We do that. If open_fd_count > fds_hard_limit, we return EDELAY in
mdcache_open2() and fsal_reopen_obj().
Daniel
On 06/18/2018 11:20 AM, Malahal Naineni wrote:
> The actual number of fds open is 554, at least that is what the kernel
> thinks. If you have open_fd_count as 4055, something is wrong in the
> accounting of open files. What is the max files your Ganesha daemon can
> open (cat /proc/<PID>/limits should tell you). As far as I remember,
> the accounting value "open_fd_count" is only used to close files
> aggressively. Can you track code path where ganesha is sending DELAY error?
>
> On Mon, Jun 18, 2018 at 8:03 PM bharat singh <bharat064015@gmail.com
> <mailto:bharat064015@gmail.com>> wrote:
>
> This is a V3 mount only.
> There are a bunch of socket and anonymous fds opened, but that only
> 554. In current state my setup has 4055 fds opened and it won't make
> any progress for days even without any new I/O coming in. I have a
> coredump, please let me know what info you need out of it to debug this.
>
> # ls -l /proc/2576/fd | wc -l
> 554
>
> On Mon, Jun 18, 2018 at 7:12 AM Malahal Naineni <malahal@gmail.com
> <mailto:malahal@gmail.com>> wrote:
>
> Try to find the open files by doing "ls -l /proc/<PID>/fds".
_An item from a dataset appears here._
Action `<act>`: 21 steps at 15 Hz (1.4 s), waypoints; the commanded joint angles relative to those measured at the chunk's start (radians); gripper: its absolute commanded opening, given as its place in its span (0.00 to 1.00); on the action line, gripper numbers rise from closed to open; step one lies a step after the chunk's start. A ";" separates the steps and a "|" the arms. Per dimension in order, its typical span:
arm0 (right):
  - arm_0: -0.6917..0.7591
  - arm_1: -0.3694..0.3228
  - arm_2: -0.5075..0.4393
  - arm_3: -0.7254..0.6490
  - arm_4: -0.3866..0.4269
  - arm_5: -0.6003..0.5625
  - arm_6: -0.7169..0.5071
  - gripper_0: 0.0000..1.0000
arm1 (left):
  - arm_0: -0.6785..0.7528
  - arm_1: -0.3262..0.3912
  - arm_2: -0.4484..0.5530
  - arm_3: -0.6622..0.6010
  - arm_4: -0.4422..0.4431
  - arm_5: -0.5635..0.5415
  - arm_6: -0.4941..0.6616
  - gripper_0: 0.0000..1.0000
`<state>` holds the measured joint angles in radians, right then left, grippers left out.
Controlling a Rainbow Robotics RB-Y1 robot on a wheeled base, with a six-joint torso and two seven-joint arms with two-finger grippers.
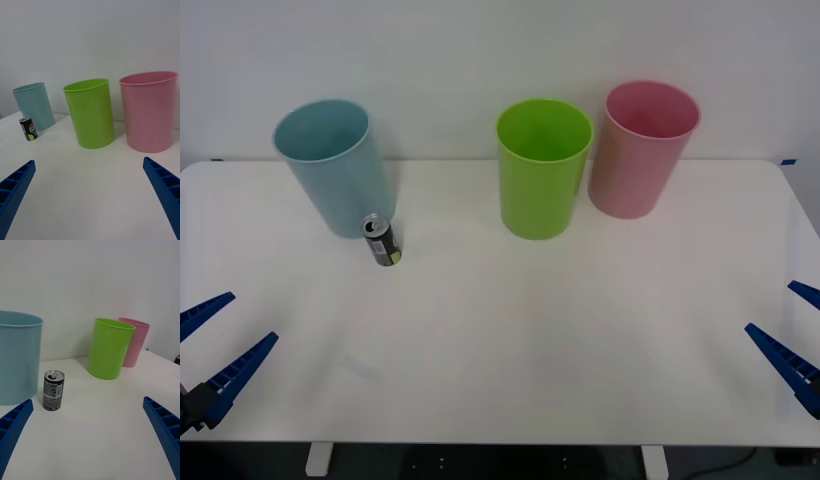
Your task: Grasp the object on the table and drop it into the matching bin: aluminum can to the light blue bin, PET bottle to the pink bin.
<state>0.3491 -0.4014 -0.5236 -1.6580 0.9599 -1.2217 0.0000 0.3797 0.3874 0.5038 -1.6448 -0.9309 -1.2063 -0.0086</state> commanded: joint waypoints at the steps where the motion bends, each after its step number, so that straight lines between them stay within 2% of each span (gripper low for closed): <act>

> Are you using NFSv4 or V3? If this is all a V3, then clearly a
> bug. NFSv4 may imply some clients opened the files but never
> closed for some reason or we ignored client's CLOSE request.
>
> On Mon, Jun 18, 2018 at 7:30 PM bharat singh
> <bharat064015@gmail.com <mailto:bharat064015@gmail.com>> wrote:
>
> I already have this patch
> c2b448b1a079ed66446060a695e4dd06d1c3d1c2 Fix closing global
> file descriptors
>
>
>
> On Mon, Jun 18, 2018 at 5:41 AM Daniel Gryniewicz
> <dang@redhat.com <mailto:dang@redhat.com>> wrote:
>
> Try this one:
>
> 5c2efa8f077fafa82023f5aec5e2c474c5ed2fdf Fix closing
> global file descriptors
>
> Daniel
>
>
> On 06/15/2018 03:08 PM, bharat singh wrote:
> > I have been testing Ganesha 2.5.4 code with default
> mdcache settings. It
> > starts showing issues after prolonged I/O runs.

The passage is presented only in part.